There are a number of tools available for JS debugging:

  • Venkman, a plugin for Firefox. It also does profiling.

  • The latest nightly builds of Safari have the ‘web inspector’.

  • Microsoft Script Debugger is useful for tracking down IE issues, and it’s even free.

One question from an audience member brought up the prospect of using vino (apparently a command line JS client) for automated testing. Thomas seemed to think this was a great idea and is going to look into it further.

RailsConf Europe 2006: Rails: A system view — Jason Hoffman

This is the fifth in a series of articles of me writing up my notes from from RailsConf Europe 2006. They are all first drafts, probably technically inaccurate and slanderously misquoting people. Let me know and I’ll fix them. You can follow this series of posts by looking at articles in the RailsConfEurope category.

Rails is a small part of the whole stack. A really small part. One of Jason’s slides talked about all the daemons and services required for their connector application. The list went to about 30 items. The rails application was in at number 21.

Joyent has an opinionated view of hardware: they only use one type of each thing. One type of console server, one type of disk subsystem, one type of network switch, even down to only using one type of power plug.

Their load-balanced web setup is a redundant pair of F5 6400 hardware load balancers with a RAM cache, talking directly to mongrel_rails instances.

Jason then went on to talk about how fantastic Solaris 11 is, including its support for zones & containers (virtualisation, which he considers to be absolutely essential for scalable, efficient use of hardware), dtrace and ZFS. I didn’t write any notes on these bits because it was nothing new to me, but I think I am now also a Joyent Fanboy, mostly because their opinion of Solaris matches mine. :-) Look out for Joyent releasing their work on dtrace for ruby soon.

RailsConf Europe 2006: Sharing RJS

This is the fourth in a series of articles of me writing up my notes from from RailsConf Europe 2006. They are all first drafts, probably technically inaccurate and slanderously misquoting people. Let me know and I’ll fix them. You can follow this series of posts by looking at articles in the RailsConfEurope category.
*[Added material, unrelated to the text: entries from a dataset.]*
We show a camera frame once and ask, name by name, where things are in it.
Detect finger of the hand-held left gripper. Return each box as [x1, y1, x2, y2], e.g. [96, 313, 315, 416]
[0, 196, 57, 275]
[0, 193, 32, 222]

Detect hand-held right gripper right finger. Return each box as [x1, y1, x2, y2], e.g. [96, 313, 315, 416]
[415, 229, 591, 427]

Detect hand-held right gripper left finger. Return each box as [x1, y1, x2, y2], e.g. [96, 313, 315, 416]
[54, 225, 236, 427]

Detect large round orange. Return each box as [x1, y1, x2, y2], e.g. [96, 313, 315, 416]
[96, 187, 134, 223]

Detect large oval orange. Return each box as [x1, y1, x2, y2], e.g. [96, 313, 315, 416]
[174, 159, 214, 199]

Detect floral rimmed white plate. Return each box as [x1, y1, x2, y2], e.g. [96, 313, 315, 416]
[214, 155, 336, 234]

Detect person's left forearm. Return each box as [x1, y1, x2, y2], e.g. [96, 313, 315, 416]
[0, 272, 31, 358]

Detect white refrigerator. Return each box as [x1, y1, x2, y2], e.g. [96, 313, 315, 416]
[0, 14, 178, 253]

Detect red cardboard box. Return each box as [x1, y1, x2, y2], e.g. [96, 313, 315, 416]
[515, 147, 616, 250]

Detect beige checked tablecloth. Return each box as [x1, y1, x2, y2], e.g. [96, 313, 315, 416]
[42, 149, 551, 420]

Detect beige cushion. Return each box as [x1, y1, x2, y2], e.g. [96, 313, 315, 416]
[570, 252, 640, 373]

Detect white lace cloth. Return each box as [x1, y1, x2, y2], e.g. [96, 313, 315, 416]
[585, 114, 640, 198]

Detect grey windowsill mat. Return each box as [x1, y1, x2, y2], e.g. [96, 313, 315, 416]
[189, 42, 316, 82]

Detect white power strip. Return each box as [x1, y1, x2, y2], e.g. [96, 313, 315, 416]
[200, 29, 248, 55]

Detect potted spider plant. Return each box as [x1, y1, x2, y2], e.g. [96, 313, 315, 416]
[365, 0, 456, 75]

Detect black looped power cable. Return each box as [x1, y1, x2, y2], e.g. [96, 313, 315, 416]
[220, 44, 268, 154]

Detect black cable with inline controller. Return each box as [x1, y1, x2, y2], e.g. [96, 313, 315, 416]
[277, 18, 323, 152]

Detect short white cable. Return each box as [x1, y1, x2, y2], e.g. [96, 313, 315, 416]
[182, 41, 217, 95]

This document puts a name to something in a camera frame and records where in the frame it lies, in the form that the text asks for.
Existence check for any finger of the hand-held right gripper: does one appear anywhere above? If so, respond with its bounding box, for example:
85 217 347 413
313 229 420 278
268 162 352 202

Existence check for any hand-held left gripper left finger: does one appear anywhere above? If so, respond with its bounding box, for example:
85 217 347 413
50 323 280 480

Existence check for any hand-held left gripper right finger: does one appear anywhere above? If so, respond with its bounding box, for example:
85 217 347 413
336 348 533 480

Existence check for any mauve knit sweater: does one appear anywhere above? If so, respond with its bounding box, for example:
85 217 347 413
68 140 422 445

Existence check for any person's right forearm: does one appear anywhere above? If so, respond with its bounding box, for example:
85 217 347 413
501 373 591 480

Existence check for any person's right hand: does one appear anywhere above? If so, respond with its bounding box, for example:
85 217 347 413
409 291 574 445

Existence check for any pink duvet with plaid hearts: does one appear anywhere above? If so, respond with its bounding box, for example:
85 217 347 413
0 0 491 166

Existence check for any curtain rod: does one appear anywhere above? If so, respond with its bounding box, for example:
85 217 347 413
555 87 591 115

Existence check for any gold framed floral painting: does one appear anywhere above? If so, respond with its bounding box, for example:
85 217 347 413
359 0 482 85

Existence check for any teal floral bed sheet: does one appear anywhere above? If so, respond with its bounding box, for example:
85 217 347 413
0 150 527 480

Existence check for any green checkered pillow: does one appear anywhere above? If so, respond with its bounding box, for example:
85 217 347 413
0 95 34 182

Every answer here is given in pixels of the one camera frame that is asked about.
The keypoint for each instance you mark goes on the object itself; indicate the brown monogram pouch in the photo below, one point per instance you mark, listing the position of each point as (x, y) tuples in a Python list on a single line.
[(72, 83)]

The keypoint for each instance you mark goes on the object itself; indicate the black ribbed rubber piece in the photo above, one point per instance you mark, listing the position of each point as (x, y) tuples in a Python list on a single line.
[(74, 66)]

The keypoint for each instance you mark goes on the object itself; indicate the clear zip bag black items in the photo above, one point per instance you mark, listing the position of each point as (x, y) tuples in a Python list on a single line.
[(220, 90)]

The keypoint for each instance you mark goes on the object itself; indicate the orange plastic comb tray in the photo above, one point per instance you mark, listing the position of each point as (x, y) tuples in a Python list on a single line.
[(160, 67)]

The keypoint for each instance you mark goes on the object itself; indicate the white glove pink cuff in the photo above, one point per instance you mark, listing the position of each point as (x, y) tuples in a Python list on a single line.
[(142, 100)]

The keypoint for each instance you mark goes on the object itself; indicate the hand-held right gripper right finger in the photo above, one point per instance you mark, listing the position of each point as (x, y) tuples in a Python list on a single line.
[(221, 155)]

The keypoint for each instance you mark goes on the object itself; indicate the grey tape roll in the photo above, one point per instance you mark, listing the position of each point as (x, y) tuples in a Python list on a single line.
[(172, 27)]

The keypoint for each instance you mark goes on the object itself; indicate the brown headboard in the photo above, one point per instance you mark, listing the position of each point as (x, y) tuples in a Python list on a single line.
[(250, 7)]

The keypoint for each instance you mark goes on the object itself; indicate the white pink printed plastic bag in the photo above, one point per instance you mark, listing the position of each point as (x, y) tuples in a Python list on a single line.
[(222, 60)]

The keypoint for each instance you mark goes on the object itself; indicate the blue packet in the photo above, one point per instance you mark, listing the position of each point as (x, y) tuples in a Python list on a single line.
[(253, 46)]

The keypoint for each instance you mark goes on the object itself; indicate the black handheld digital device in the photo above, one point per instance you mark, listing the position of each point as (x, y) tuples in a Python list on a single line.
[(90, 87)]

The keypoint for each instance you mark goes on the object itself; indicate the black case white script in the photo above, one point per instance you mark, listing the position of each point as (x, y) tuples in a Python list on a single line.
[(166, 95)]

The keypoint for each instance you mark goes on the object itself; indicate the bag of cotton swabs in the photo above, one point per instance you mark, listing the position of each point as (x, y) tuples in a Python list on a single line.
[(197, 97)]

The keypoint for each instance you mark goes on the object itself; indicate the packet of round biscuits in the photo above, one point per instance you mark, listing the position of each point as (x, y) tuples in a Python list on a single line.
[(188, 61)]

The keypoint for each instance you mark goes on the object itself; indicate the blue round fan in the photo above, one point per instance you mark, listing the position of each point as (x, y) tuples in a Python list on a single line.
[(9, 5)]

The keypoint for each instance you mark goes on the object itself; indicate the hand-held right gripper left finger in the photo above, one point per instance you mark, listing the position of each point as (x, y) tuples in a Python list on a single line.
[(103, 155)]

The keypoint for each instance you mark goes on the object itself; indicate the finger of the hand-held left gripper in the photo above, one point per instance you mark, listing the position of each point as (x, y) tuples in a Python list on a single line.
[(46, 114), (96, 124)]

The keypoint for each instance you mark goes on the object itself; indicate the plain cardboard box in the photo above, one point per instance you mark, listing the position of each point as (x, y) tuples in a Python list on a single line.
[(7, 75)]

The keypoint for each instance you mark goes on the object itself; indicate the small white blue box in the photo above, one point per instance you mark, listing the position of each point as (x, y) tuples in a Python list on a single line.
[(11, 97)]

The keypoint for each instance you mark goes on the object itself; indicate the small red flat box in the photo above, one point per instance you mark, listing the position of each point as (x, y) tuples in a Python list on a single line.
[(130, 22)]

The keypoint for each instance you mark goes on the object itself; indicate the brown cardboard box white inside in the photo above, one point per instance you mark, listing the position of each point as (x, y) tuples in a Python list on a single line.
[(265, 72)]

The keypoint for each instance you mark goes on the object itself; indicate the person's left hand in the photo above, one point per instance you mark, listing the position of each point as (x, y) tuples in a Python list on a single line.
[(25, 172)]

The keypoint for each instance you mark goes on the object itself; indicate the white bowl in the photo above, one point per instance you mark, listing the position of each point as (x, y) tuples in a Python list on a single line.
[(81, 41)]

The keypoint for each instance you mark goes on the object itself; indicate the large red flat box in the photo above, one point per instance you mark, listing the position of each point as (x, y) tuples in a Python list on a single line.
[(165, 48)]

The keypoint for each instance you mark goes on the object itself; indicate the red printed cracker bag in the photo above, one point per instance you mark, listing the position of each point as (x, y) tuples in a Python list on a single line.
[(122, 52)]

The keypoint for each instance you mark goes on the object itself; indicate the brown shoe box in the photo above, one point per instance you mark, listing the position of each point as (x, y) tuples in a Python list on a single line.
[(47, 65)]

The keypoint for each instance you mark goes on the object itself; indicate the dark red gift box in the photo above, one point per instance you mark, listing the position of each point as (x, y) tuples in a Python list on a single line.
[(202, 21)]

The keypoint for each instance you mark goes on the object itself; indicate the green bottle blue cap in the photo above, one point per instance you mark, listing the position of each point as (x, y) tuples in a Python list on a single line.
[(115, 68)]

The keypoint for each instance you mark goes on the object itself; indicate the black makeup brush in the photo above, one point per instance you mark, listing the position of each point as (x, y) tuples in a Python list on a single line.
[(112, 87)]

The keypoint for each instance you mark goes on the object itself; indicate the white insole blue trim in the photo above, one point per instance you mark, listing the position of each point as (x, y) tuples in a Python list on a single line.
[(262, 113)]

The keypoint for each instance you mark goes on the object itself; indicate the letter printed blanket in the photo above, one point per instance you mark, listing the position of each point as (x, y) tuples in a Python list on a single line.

A new discovery for me. In the controller you can do:

render :update do |page|
  ## Inline RJS goes here
end

I’m not sure if it’s a great idea, but it could be useful for tiny bits of RJS. It’s a building block for what follows though. The page object in RJS also has the << operator so you can splat out javascript code directly, for something that isn’t well supported by the JS helpers. With both of these tools, we can start to create helpers:

def my_helper
  update_page do |page|
    page.do_hoopy_ajax_things
  end
end

and then make use of them in the RJS code:

page << my_helper

That’s it, really. It’s a pretty simple solution and allows you to share RJS code amongst several views.